The fox snorted. “Your sales proposal to CureLite took a bad hop. That was just poor fielding.”
He shouldered his bat and took some practice swings while he and the wolverine commiserated over this unfortunate proposal. Sol’s father stayed silent for a moment, then joined in the conversation.
Sol stayed hunched over on the bench, panting, his stomach twisting up. He kept seeing himself miss the ball, throw to the wrong base, a film loop playing over and over in his head that he couldn’t change no matter how many times he watched it. He was due to bat fourth, and he hated himself for hoping that none of the batters ahead of him would get on base, that he wouldn’t have to come to bat.
But the short fox got another hit. “Four for four,” he crowed. “Come on, team, we’re only down one! We can win this!”
His wife came to bat next. Sol knew she was going to get a hit, and he hoped against hope that she would hit a home run and win the game. But she smacked the softball over the pitcher’s head, and her husband stopped at second.
“Go on, Sol.” His father nudged him.
He got up. The prospect of going back out and hitting, the whole team counting on him…come on, he told himself, you’ve done this before. But those times it had been all right to fail. There had been someone else to hit after him, or else he’d known it was just a game. He’d never had to try to atone for an error with his father staring at him from the bench.
His paw itched again. He scratched it and then picked up a bat. As he took a swing, his stomach cramped up so tightly that he almost threw the bat. It clattered to the ground as Sol doubled over.
His father jumped up, came to his side. “What’s the matter?”
“Stomach…hurts.” Sol forced the words out through clenched teeth.
The wolverine joined them, and Sol’s mother came running over as well. All the attention was just making things worse. “I’ll be…fine,” he said.
“I’ll bat,” the wolverine said. “Hey! Sick player, we’re skipping his spot.

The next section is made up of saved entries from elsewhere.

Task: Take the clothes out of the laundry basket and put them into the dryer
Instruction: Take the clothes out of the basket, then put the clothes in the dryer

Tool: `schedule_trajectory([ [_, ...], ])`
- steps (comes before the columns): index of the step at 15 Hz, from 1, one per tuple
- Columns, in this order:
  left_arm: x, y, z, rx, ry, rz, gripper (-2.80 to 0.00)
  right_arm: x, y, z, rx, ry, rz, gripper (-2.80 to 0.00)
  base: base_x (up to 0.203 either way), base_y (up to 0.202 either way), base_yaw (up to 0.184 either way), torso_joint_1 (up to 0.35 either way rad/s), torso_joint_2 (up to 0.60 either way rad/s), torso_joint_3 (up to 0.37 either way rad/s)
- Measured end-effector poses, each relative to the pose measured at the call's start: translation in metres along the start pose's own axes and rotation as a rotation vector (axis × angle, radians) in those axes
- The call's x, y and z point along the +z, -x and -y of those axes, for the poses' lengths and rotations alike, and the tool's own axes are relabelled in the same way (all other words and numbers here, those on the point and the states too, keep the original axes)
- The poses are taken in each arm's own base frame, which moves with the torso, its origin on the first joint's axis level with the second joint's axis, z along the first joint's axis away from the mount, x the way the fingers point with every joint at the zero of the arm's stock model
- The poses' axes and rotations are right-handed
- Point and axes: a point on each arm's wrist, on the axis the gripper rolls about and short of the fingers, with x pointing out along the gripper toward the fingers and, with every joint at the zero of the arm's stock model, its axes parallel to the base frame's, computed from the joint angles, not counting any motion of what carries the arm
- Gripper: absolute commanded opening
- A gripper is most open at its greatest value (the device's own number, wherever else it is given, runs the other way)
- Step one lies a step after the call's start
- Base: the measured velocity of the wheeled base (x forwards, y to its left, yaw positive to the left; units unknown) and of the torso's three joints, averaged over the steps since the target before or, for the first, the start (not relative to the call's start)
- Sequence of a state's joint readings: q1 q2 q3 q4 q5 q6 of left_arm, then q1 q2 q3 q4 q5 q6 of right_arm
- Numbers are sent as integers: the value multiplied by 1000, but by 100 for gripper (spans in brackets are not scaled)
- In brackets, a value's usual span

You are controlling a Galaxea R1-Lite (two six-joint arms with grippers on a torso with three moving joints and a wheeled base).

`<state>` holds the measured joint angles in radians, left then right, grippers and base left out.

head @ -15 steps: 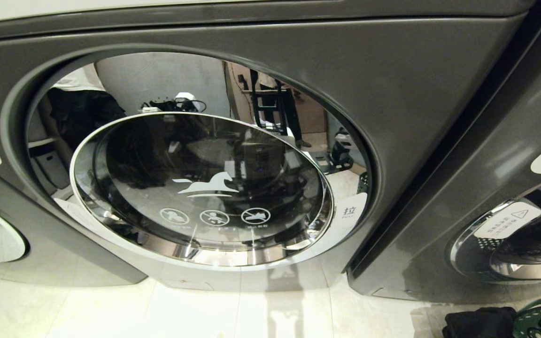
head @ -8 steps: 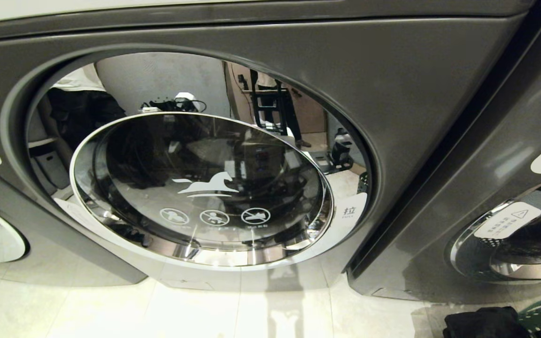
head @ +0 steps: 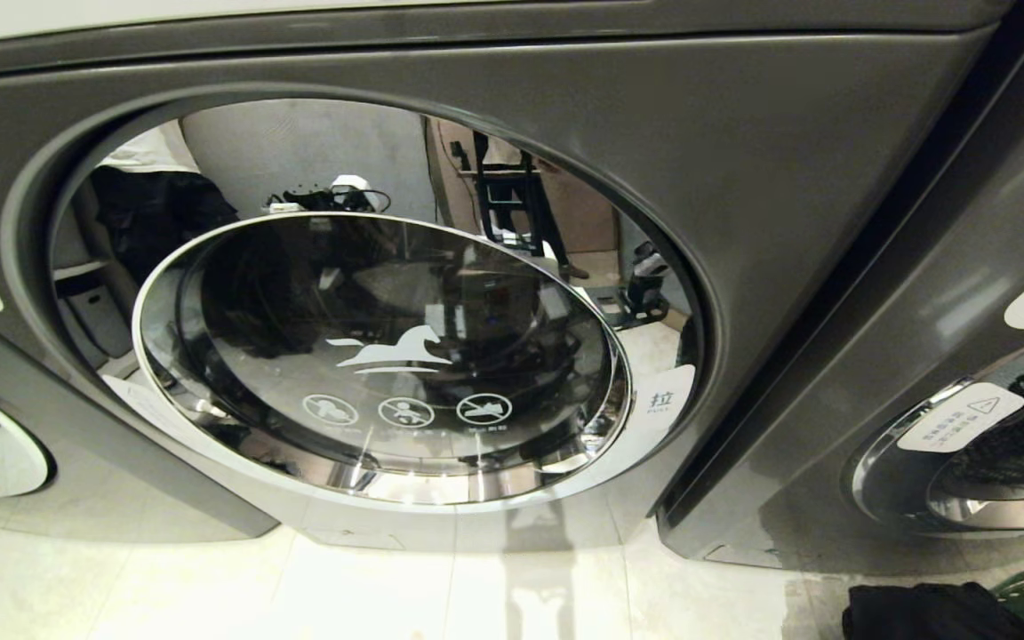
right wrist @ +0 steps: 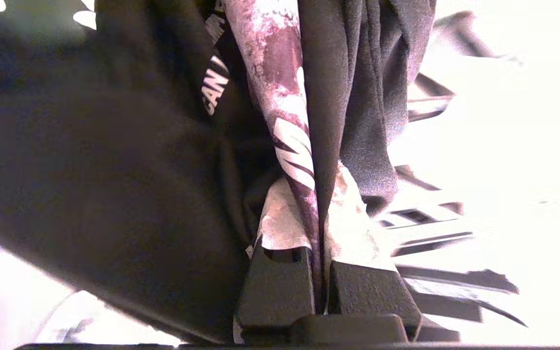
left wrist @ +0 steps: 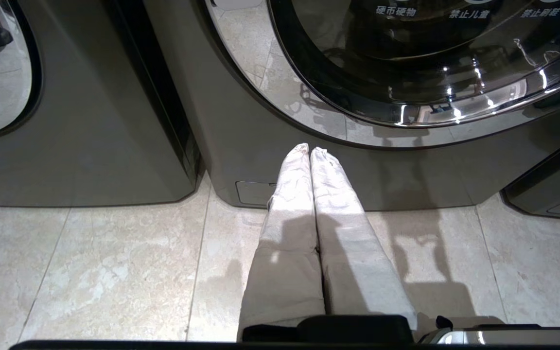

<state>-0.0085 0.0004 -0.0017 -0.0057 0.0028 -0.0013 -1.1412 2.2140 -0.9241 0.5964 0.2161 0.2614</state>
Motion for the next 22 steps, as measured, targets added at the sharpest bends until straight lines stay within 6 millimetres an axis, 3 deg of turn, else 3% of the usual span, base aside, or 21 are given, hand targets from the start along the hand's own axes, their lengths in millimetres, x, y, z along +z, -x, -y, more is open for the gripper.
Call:
schedule_trajectory([
  [2, 0, 0, 0, 0, 0, 0, -280, -27, 25, 20, -9, 83, 77, -280, 0, 0, 0, 0, 0, 0],
  [5, 0, 0, 0, 0, 0, 0, -280, -71, 63, 34, -18, 262, 253, -280, 0, 0, 0, 0, 0, 0],
  [11, 0, 0, 0, 0, 0, 0, -280, -165, 116, 28, 22, 702, 730, -280, 0, 0, 0, 0, 0, 0],
  [14, 0, 0, 0, 0, 0, 0, -280, -193, 128, 4, 84, 888, 932, -280, 0, 0, 0, 0, 0, 0],
  [19, 0, 0, 0, 0, 0, 0, -280, -241, 132, -37, 254, 1050, 1081, -280, 0, 0, 0, 0, 0, 0],
  [22, 0, 0, 0, 0, 0, 0, -280, -273, 115, -34, 313, 1171, 1088, -280, 0, 0, 0, 0, 0, 0],
])
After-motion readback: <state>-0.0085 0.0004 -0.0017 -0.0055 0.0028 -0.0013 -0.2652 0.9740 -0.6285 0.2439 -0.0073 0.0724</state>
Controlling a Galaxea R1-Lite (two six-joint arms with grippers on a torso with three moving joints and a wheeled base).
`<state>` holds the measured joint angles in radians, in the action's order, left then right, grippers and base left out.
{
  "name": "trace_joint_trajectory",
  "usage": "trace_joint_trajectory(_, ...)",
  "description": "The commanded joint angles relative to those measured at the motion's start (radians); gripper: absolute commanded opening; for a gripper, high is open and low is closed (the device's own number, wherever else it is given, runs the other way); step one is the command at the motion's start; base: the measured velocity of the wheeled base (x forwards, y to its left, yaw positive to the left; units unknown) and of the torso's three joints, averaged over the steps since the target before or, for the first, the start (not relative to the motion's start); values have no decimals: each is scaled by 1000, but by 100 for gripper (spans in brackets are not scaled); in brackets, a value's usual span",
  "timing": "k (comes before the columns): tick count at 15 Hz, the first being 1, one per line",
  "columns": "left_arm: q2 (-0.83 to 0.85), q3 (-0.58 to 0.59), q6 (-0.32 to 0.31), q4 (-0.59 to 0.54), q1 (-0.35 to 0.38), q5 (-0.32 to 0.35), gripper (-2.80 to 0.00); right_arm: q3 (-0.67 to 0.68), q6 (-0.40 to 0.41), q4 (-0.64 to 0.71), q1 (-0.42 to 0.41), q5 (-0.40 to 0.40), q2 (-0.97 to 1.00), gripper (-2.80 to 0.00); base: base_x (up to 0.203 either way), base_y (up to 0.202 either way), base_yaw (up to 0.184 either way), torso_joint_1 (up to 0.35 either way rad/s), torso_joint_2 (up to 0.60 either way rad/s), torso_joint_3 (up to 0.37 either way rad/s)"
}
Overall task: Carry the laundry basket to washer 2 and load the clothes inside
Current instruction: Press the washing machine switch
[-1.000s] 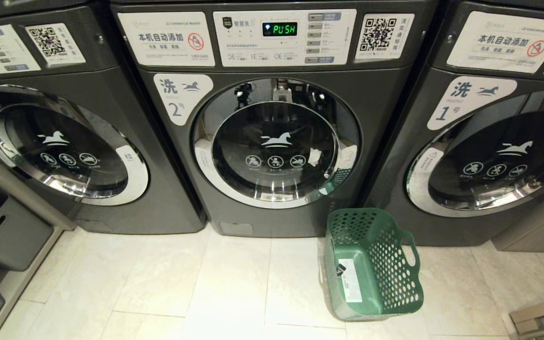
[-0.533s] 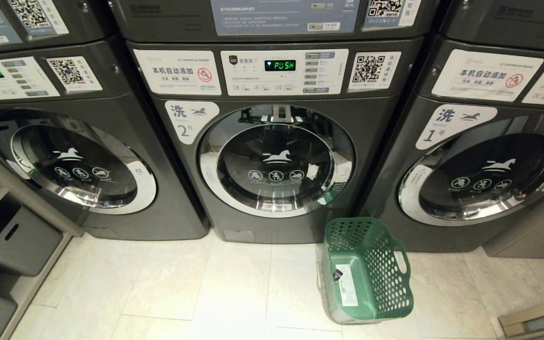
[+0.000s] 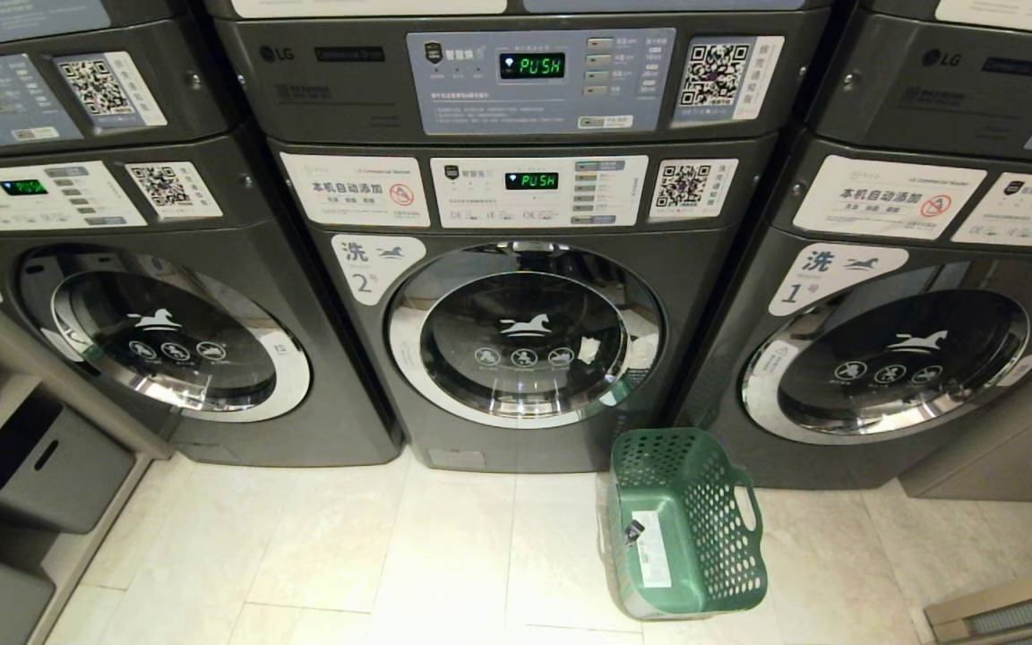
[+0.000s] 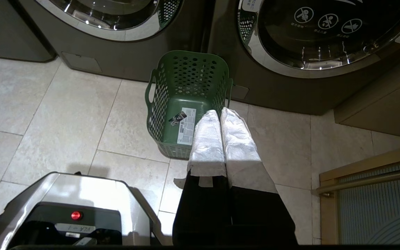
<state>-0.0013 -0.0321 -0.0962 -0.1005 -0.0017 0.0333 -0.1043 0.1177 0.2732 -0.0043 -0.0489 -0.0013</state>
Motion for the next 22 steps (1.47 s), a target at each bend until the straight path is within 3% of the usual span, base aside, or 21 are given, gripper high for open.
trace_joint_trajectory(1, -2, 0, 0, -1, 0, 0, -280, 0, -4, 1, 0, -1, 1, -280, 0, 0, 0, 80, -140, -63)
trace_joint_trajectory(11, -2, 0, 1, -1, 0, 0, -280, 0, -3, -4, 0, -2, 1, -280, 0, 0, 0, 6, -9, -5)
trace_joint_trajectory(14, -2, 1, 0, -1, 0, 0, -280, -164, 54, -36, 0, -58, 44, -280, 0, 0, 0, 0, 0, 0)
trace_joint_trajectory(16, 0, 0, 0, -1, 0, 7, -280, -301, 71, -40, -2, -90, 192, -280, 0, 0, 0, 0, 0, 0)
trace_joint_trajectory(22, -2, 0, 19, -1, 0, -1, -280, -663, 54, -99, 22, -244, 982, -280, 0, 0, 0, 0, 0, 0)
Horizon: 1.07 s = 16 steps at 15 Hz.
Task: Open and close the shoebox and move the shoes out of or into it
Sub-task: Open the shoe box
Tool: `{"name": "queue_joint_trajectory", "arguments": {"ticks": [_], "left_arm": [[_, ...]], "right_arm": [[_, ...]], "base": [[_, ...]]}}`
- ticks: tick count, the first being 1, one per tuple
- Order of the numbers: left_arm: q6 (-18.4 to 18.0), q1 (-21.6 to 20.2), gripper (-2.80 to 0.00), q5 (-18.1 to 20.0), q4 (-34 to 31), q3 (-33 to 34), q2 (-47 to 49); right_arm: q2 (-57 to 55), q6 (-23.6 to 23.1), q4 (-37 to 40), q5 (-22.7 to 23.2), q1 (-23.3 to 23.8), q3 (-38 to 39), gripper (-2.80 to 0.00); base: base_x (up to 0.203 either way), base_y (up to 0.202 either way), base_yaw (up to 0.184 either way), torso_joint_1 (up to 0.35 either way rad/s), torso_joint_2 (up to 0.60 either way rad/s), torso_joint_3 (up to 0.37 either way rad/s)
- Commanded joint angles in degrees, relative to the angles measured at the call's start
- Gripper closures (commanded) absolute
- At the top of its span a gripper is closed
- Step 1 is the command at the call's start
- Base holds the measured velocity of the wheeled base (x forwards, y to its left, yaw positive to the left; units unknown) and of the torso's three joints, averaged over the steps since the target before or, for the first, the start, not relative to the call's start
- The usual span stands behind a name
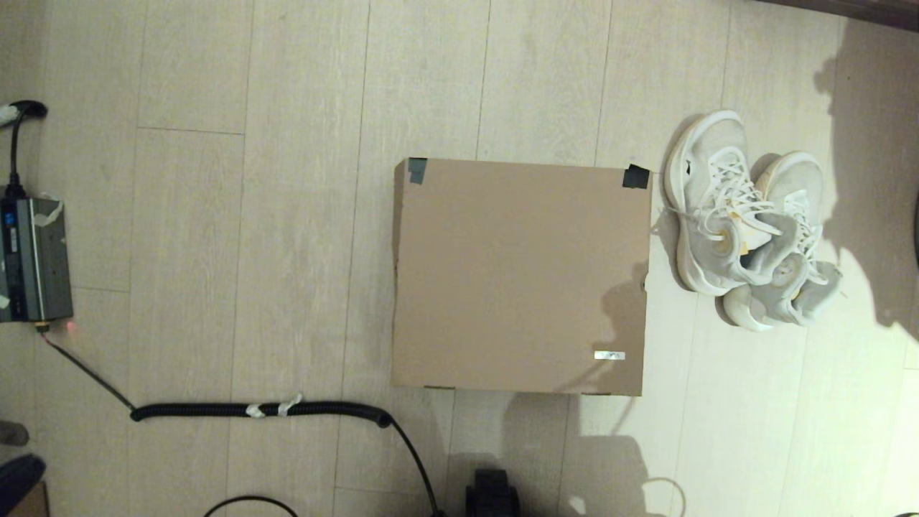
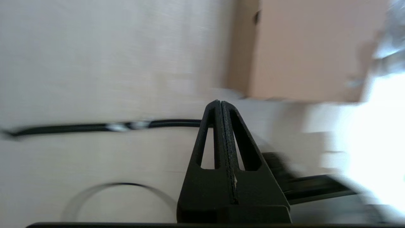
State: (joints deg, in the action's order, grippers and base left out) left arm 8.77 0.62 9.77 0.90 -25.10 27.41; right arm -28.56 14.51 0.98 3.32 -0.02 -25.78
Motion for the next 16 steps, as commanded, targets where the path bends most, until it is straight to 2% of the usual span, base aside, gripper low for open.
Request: {"name": "queue_joint_trajectory", "arguments": {"ticks": [1,4,5,7,9,11,14,16], "left_arm": [[4.1,0.3,0.00,3.9,0.0,-7.0,19.1],[10.2,0.4,0.00,15.7,3.7,-13.2,33.9],[12.3,0.2,0.00,19.7,7.0,-13.9,38.4],[16.5,0.1,0.00,24.6,15.1,-14.5,47.2],[18.9,0.1,0.00,26.8,23.8,-14.4,56.4],[19.9,0.0,0.00,28.2,31.4,-13.6,64.1],[19.3,1.6,0.00,29.4,41.7,-11.9,71.7],[18.7,3.4,0.00,29.4,44.9,-11.6,74.8]], "right_arm": [[-19.8,2.9,-2.4,2.9,-0.1,-4.7,0.00],[-40.2,8.0,-14.6,8.2,-0.2,-9.1,0.00],[-45.9,9.8,-19.3,9.9,-0.1,-10.3,0.00],[-54.6,14.1,-27.6,15.6,0.0,-12.4,0.00],[-60.4,17.0,-31.6,23.7,0.2,-13.6,0.00],[-65.5,17.0,-33.6,27.6,0.2,-13.9,0.00],[-73.3,15.1,-43.6,28.5,0.2,-13.0,0.00],[-74.5,14.7,-46.8,28.4,0.3,-11.8,0.00]], "base": [[0.000,0.000,0.000,0.000,0.00,0.000],[0.000,0.000,0.000,0.000,0.00,0.000],[0.000,0.000,0.000,0.000,0.00,0.000],[0.000,0.000,0.000,0.000,0.00,0.000],[0.000,0.000,0.000,0.000,0.00,0.000],[0.000,0.000,0.000,0.000,0.00,0.000],[0.000,0.000,0.000,0.000,0.00,0.000],[0.000,0.000,0.000,0.000,0.00,0.000]]}}
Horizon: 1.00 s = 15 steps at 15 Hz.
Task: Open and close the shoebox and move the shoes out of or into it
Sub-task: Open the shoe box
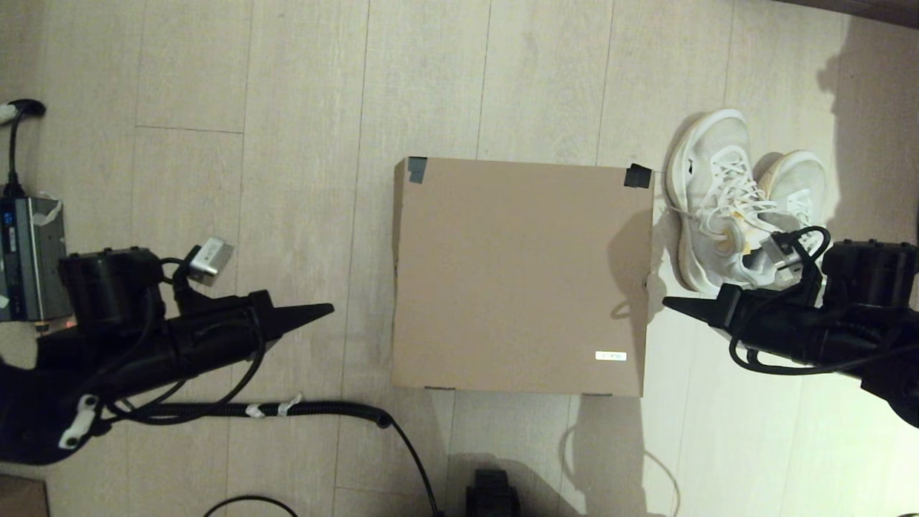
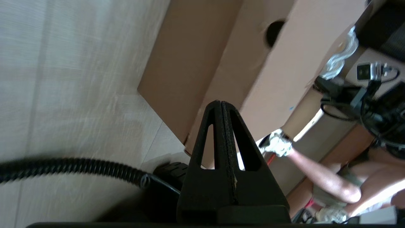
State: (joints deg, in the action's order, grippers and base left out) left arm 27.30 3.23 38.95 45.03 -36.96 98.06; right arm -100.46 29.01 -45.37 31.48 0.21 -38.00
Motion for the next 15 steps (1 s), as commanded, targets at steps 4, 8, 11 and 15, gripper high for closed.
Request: {"name": "queue_joint_trajectory", "arguments": {"ticks": [4,8,11,15], "left_arm": [[-1.7,2.7,0.00,-0.2,8.0,-0.9,11.2],[-1.3,4.5,0.00,-0.2,9.7,-4.4,14.8],[-1.2,6.2,0.00,-2.0,10.4,-8.3,18.1],[-1.2,6.8,0.00,-2.7,11.6,-12.1,21.1]], "right_arm": [[-3.9,0.2,-2.0,0.3,0.0,1.5,0.00],[-10.5,0.2,-12.7,0.5,-0.1,1.9,0.00],[-13.5,0.3,-18.5,0.6,-0.4,2.0,0.00],[-13.4,0.4,-18.6,0.8,-0.7,1.8,0.00]], "base": [[0.000,0.000,0.000,0.000,0.00,0.000],[0.000,0.000,0.000,0.000,0.00,0.000],[0.000,0.000,0.000,0.000,0.00,0.000],[0.000,0.000,0.000,0.000,0.00,0.000]]}}
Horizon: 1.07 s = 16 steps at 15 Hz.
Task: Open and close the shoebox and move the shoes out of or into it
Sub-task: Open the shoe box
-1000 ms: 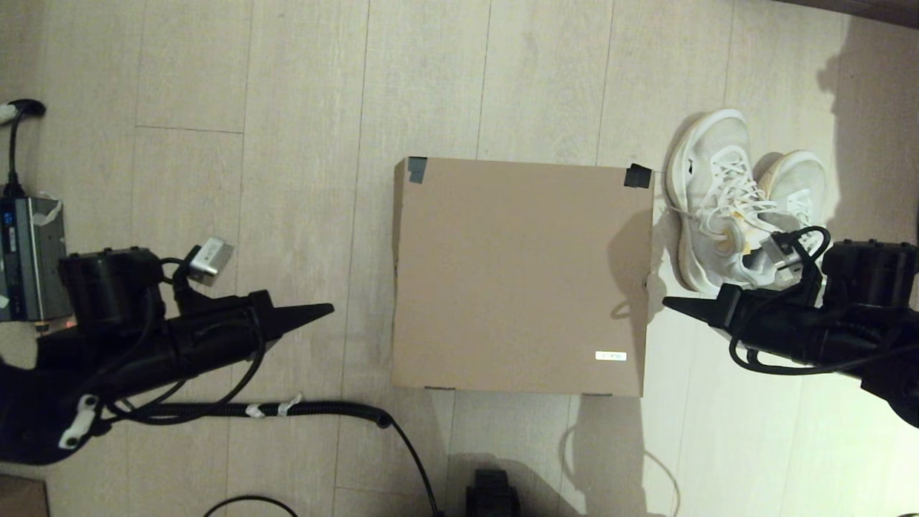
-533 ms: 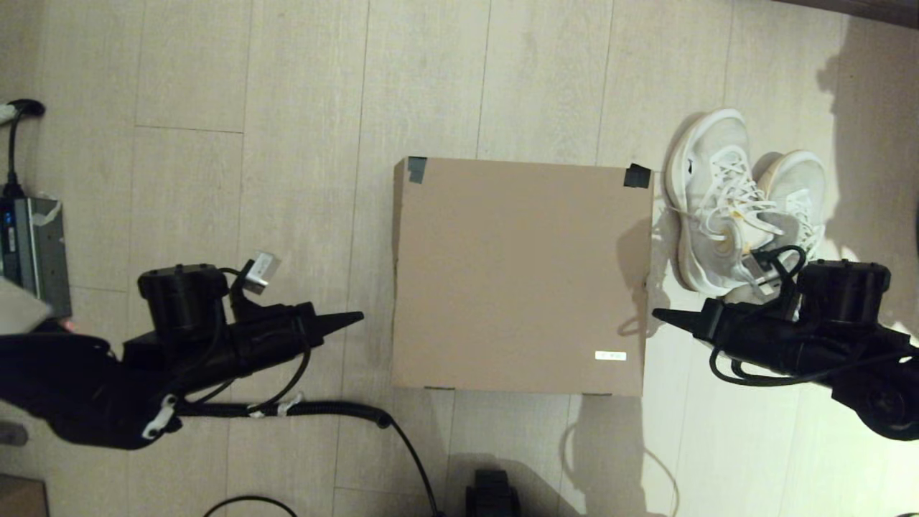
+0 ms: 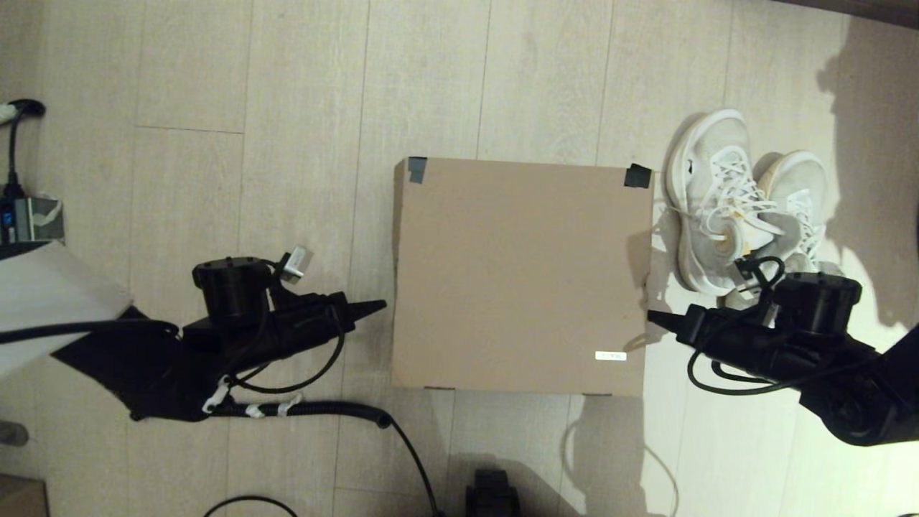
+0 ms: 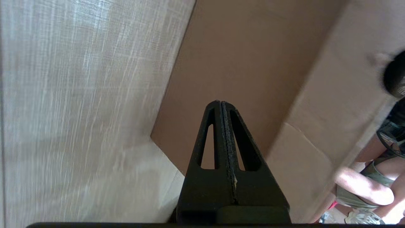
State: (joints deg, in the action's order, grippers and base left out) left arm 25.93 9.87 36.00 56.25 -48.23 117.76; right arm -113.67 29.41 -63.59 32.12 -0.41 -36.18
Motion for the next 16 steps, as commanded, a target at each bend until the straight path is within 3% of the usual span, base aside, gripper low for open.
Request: {"name": "queue_joint_trajectory", "arguments": {"ticks": [1,11,16], "left_arm": [[0.2,1.0,0.00,0.2,0.3,-1.8,2.1],[1.1,2.3,0.00,0.0,-0.1,-1.3,0.0],[5.0,2.3,0.00,-0.1,-0.7,-1.1,-5.2]], "right_arm": [[-0.2,0.4,-0.3,0.3,0.0,-0.1,0.00],[-0.1,4.6,-0.4,4.5,-2.5,-1.8,0.00],[5.7,5.7,0.4,4.4,-2.4,-1.0,0.00]], "base": [[0.000,0.000,0.000,0.000,0.00,0.000],[0.000,0.000,0.000,0.000,0.00,0.000],[0.000,0.000,0.000,0.000,0.00,0.000]]}}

That cool?”
Only the short fox protested, even though it was for his own team, but he gave in when everyone else outvoted him. Sol listened to the wolverine’s at-bat as his mother led him back to one of the picnic tables. “Strike one,” he heard, and then the thud of bat connecting with softball, and then cheers. He turned to look and saw the short fox crossing home plate, arms raised.
“Bet it was all that potato salad!” Mr. Norston, who wasn’t playing in the game, wagged his tail as Sol came to sit near them, still clutching his stomach. “Xavy had two burgers.”
A female wolf nearby asked why Sol had been eating so much potato salad, and Mr. Norston told her about the organic steaks, while Sol’s mother stayed quiet. “Funny, Jerius never mentioned it. What’s the condition?”